= Cave of Saint Ignatius =

Church building in Manresa, Catalonia

The Cave of Saint Ignatius is a sanctuary declared as a Local Cultural Heritage that includes a baroque church and a neoclassical building in Manresa (Catalonia), which was created to honor the place where, according to tradition, Saint Ignatius of Loyola shut himself in a cave to pray and do penance during his sojourn in the city from March 1522 to February 1523, where he wrote the Spiritual Exercises returning from his pilgrimage to Montserrat.

== History ==
In 1522, Saint Ignatius of Loyola lived for 11 months in a natural cave. In 1603 a chapel dedicated to Saint Ignatius was built next to the cave. In the 17th century a church was built as a lobby of the cave. Benediction of the church occurred in 1844. From 1894-96 the convent and the house of spirituality were built. In 1915-18, the aisle between the church and the cave was artistically decorated.

== Description ==

The Cave is a natural grotto facing Montserrat and over which the Church, the Jesuit Residence and the Centre of Spirituality are built. In the Cave there is an alabaster altarpiece (second half of the 17th century) that represents Saint Ignatius as penitent, with a pen in his hands and his look towards Montserrat. On the right several alabaster pictures in relief (18th century) can be seen and over one of them there are three crosses carved on the very rock where Ignatius prayed.

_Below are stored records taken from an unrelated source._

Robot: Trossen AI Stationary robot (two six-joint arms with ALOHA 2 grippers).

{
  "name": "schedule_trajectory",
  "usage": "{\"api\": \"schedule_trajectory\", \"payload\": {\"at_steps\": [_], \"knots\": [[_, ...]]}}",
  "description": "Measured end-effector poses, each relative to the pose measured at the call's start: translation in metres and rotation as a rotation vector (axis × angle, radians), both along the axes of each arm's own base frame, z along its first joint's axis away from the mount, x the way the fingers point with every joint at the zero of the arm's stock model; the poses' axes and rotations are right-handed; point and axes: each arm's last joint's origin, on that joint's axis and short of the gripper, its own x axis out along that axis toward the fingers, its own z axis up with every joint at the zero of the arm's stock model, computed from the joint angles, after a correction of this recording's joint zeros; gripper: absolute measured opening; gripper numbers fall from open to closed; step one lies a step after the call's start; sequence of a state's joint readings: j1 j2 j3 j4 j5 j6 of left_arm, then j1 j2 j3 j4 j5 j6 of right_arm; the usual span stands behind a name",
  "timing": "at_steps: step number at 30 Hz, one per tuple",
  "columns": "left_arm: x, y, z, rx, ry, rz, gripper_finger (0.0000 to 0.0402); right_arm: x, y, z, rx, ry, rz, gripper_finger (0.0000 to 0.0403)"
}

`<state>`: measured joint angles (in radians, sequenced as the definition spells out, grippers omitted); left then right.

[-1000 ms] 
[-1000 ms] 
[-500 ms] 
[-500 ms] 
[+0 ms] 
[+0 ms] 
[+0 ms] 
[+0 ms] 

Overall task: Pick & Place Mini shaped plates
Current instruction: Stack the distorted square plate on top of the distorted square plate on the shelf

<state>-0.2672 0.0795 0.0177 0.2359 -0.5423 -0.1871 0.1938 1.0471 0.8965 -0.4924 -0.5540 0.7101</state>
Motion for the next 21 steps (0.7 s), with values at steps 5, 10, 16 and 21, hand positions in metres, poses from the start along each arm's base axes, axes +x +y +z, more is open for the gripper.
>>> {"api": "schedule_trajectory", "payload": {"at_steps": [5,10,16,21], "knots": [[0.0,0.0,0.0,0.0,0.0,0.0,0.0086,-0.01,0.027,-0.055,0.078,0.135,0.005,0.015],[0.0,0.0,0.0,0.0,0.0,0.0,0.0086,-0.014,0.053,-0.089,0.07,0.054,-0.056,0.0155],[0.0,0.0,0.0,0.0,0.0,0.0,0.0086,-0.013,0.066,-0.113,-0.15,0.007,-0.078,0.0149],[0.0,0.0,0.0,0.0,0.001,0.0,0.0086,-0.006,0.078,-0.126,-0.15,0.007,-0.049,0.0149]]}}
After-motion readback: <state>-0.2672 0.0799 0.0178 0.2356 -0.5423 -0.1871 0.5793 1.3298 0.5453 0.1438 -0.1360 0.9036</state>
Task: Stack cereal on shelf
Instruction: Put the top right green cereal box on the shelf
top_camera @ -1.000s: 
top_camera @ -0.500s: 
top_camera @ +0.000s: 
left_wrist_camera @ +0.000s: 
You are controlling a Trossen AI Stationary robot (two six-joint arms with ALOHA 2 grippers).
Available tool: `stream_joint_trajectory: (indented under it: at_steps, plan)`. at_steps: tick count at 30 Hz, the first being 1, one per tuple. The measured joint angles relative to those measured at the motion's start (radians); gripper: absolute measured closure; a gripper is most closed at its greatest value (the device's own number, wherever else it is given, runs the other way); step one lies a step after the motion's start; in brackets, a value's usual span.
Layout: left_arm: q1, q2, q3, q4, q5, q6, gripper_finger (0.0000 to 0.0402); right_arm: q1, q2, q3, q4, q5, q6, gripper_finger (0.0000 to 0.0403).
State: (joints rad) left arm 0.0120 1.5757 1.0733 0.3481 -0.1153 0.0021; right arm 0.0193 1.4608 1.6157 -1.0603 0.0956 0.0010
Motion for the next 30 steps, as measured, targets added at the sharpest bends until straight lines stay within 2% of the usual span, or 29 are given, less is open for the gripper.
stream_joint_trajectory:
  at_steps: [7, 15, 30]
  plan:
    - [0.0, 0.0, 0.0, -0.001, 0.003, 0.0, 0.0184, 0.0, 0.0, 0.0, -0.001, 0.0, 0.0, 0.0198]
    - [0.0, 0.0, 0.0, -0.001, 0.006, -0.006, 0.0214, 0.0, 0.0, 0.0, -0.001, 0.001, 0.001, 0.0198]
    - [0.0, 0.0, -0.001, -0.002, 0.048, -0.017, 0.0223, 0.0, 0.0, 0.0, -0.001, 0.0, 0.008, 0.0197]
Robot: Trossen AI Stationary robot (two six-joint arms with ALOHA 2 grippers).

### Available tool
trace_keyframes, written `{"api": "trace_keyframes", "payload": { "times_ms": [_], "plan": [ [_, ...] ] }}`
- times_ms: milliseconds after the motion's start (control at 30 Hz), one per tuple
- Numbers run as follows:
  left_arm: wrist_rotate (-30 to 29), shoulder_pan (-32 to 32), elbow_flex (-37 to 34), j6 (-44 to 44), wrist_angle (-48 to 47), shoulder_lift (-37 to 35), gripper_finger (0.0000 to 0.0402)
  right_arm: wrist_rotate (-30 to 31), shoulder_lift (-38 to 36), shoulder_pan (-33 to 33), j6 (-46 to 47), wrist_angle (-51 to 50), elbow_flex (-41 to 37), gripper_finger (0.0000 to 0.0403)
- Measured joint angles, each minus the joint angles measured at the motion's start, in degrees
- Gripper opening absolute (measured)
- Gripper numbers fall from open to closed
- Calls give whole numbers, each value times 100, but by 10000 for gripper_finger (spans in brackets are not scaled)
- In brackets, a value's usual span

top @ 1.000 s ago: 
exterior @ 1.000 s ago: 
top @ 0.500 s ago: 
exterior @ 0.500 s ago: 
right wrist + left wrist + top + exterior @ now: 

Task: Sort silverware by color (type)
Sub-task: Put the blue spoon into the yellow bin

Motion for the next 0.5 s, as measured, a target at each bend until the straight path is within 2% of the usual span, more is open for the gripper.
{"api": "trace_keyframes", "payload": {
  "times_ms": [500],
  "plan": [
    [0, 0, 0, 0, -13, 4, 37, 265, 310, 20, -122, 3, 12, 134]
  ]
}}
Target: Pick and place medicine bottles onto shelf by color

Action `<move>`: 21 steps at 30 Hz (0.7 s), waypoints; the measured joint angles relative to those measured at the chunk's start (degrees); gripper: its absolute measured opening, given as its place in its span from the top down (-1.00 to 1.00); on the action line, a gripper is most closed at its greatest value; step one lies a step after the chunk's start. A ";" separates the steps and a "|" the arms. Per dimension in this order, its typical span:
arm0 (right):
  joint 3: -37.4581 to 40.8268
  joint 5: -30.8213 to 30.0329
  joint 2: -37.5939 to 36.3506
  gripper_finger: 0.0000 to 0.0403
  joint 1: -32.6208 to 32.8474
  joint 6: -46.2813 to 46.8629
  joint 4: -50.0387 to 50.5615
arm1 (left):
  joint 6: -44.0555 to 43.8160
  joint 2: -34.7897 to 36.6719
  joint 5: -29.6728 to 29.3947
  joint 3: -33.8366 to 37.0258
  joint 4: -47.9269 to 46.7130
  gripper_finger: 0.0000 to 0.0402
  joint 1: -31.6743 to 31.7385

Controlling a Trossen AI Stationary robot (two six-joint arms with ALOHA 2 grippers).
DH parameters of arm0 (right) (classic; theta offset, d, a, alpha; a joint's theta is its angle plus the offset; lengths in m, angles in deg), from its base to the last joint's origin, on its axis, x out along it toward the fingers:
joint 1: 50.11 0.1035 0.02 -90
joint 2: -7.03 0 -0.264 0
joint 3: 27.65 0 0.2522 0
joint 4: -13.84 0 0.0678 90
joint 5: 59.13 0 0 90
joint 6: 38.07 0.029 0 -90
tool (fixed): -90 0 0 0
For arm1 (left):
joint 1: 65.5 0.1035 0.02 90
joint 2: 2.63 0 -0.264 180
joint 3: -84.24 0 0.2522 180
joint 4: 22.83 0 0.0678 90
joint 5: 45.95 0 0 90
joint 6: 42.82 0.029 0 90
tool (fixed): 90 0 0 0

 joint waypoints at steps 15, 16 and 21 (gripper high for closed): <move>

Before entering the Cave there is a vestibule, consisting in a spacious aisle designed by Martí Coronas, a Jesuit Brother, at the beginning of the 20th century. Four stained-glass windows in a Venetian mosaic style, bronze relief works, the mosaics and the ceiling are remarkable artistic elements. Two bronze Angels, by artist Llimona, symbolizing Saint Ignatius’ prayer and penance, are over the door of the cave. On the floor can be seen the Loyola house coat of arms, a cannon in remembrance of the Saint’s wound and a big sunflower a symbol of Ignatius’ heart open to Jesus.

The church is a baroque building next to the cave from 1759. It is an example of Jesuit architecture.
It is formed by a nave with side aisles and chapels, above which runs tribunes with Baroque lattice. The exuberant baroque façades contrasts with the simplicity of the decorative lines and well proportioned sizes of interior space, and the remarkable unity of style. The Façade of the Church is exuberant Baroque styled, but in a uniformed style and proportioned dimensions.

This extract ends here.